4.1 Executive pension plans (EPPs) have been widely used for directors and other high earners.

  • The maximum annual pension under scheme rules has been limited to two thirds of final salary, though this may now change. It may be restricted by the £235,000 'annual allowance'.
  • The retirement age can be set from age 60 if scheme rules allow (as compared with 65 for most company schemes). Benefits can usually be taken at any time between 50 and 75, provided you have retired. The minimum pension age is to rise to 55 by 2010.
  • The maximum tax-free lump sum you can take on retirement, in exchange for part of your pension, will be 25 per cent of the pension fund, provided it does not exceed the 'lifetime allowance'.
  • The business usually pays all the contributions, although personal contributions are allowed.

4.2 Small self-administered pension schemes (SSASs) are suitable for directors who wish to use the pension fund to help finance the company.

Typically, SSASs are used where the members all own shares in the company. A scheme must normally have fewer than 12 members.

  • Up to 50 per cent of the scheme's fund (25 per cent in the first two years) can be loaned to the company. The fund must be calculated excluding any amounts earmarked for payment to members (or their spouses) who have already retired. The loan must be repaid at a prescribed commercial rate of interest. Interest can be deducted from taxable profits.
  • The fund can be used to buy a commercial property for occupation by the company. This includes buying a property from the company and leasing it back.
  • The scheme can borrow to make investments. Borrowing is limited to 45 per cent of the value of the fund, plus three times annual contributions.
  • The maximum annual pension was limited to 2/3 of final salary, although this may now change. It may be restricted by the £1.6 million 'lifetime allowance'.
  • The maximum tax-free lump sum you can take on retirement, in exchange for part of your pension, will be 25 per cent of the value of your pension funds, provided that they do not exceed the 'lifetime allowance'.
  • Within the above parameters, the members of the scheme can decide how the pension fund is divided up. For example, a retiring director who wishes to sell or pass on shares could exchange them in return for a larger proportion of the pension fund.
  • SSAS schemes are more expensive to set up than other schemes. The company must employ a professional pensioneer trustee. Charges include actuarial and management fees. (It may be possible to delay charges by setting up a deferred SSAS.)
  • To make the SSAS financially viable, the company should be prepared to put in at least £50,000.

4.3 Personal pension schemes (including stakeholder pensions) offer advantages for senior managers who change jobs frequently (see Personal pension schemes) and directors who receive much of their pay in dividends.

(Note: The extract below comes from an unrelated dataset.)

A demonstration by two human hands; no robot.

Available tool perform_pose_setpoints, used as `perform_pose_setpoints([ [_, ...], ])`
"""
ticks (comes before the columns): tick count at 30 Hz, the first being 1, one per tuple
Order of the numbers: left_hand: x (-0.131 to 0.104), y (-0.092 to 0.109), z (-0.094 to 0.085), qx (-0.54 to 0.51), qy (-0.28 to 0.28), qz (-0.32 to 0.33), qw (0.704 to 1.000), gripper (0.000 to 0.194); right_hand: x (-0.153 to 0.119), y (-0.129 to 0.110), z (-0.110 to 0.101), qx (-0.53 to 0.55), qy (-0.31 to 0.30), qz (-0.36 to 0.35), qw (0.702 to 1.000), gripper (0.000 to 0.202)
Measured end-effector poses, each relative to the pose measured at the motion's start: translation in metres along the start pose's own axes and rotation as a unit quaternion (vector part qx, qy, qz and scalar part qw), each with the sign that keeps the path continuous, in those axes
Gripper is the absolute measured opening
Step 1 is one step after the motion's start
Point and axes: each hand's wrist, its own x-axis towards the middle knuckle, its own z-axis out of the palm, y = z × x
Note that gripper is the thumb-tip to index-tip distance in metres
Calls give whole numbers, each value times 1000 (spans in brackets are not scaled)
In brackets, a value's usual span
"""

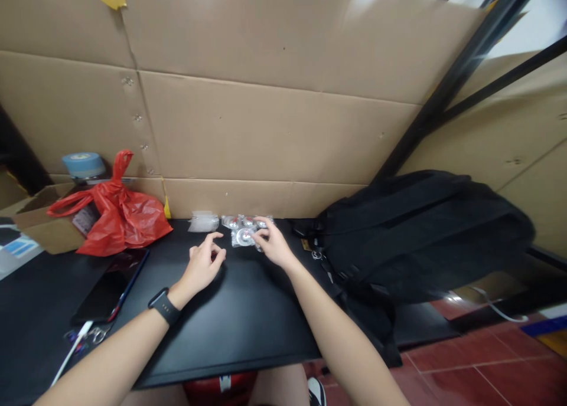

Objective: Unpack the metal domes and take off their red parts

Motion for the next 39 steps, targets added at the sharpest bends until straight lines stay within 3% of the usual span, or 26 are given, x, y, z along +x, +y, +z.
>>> perform_pose_setpoints([
  [4, -1, 0, 1, 10, 2, 10, 1000, 37, 6, 27, -28, -89, 98, 25, 991, 47],
  [7, -2, -2, 2, 16, 2, 13, 1000, 39, 8, 45, -39, -140, 114, 51, 982, 43],
  [12, -4, -3, 5, 23, -5, 15, 1000, 42, 19, 58, -32, -222, 86, 82, 968, 41],
  [17, -2, -7, 2, 73, 11, 28, 997, 39, 26, 56, -26, -341, 108, 75, 931, 35],
  [19, 1, -10, -4, 105, 42, 30, 993, 39, 23, 52, -29, -324, 80, 28, 942, 23],
  [22, 5, -19, -16, 150, 69, 17, 986, 41, 14, 43, -34, -236, -29, -47, 970, 21],
  [24, 7, -25, -24, 176, 55, 8, 983, 38, 8, 38, -36, -200, -92, -62, 974, 30],
  [26, 8, -31, -30, 187, 30, 11, 982, 34, 3, 35, -35, -195, -116, -52, 972, 33],
  [31, 7, -37, -35, 195, -29, 76, 977, 16, 1, 29, -30, -195, -118, -30, 973, 28],
  [35, 5, -34, -29, 211, -20, 96, 973, 16, 1, 21, -26, -175, -98, -45, 979, 26],
  [39, 4, -28, -21, 228, -4, 64, 972, 14, 2, 11, -19, -164, -58, -85, 981, 24],
])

Principal features of personal pensions are:

  • You receive tax relief at your highest rate. Tax-favoured contributions are limited to 100 per cent of your gross annual earnings, provided they do not exceed £235,000 (for 2008/09).
  • The company can set off its contributions against its corporation tax.
  • These limits include contributions made by the company.
  • There are no restrictions on the size of the pension that can be taken.
  • The maximum tax-free lump sum you can take on retirement is 25 per cent of the fund.
  • You can at present take your pension from age 50 (this will rise to 55 by 2010).
  • There are no guarantees as to the size of pension you receive. What you get back is related to how much you put in, how the investments perform, what the charges are and annuity rates when you retire. With stakeholder pensions there are limits on the level of charges. (See Stakeholder pensions).

4.4 For those who wish to control their own pension investments, self-invested pension plans (SIPPs) are a variation on personal pension schemes.

  • Tax relief and restrictions are the same as for personal pensions.
  • You decide how the fund is invested within limits set by HM Revenue & Customs.
  • Administration is delegated to a plan provider, but costs can be relatively high.
  • SIPPS can be used to purchase commercial property.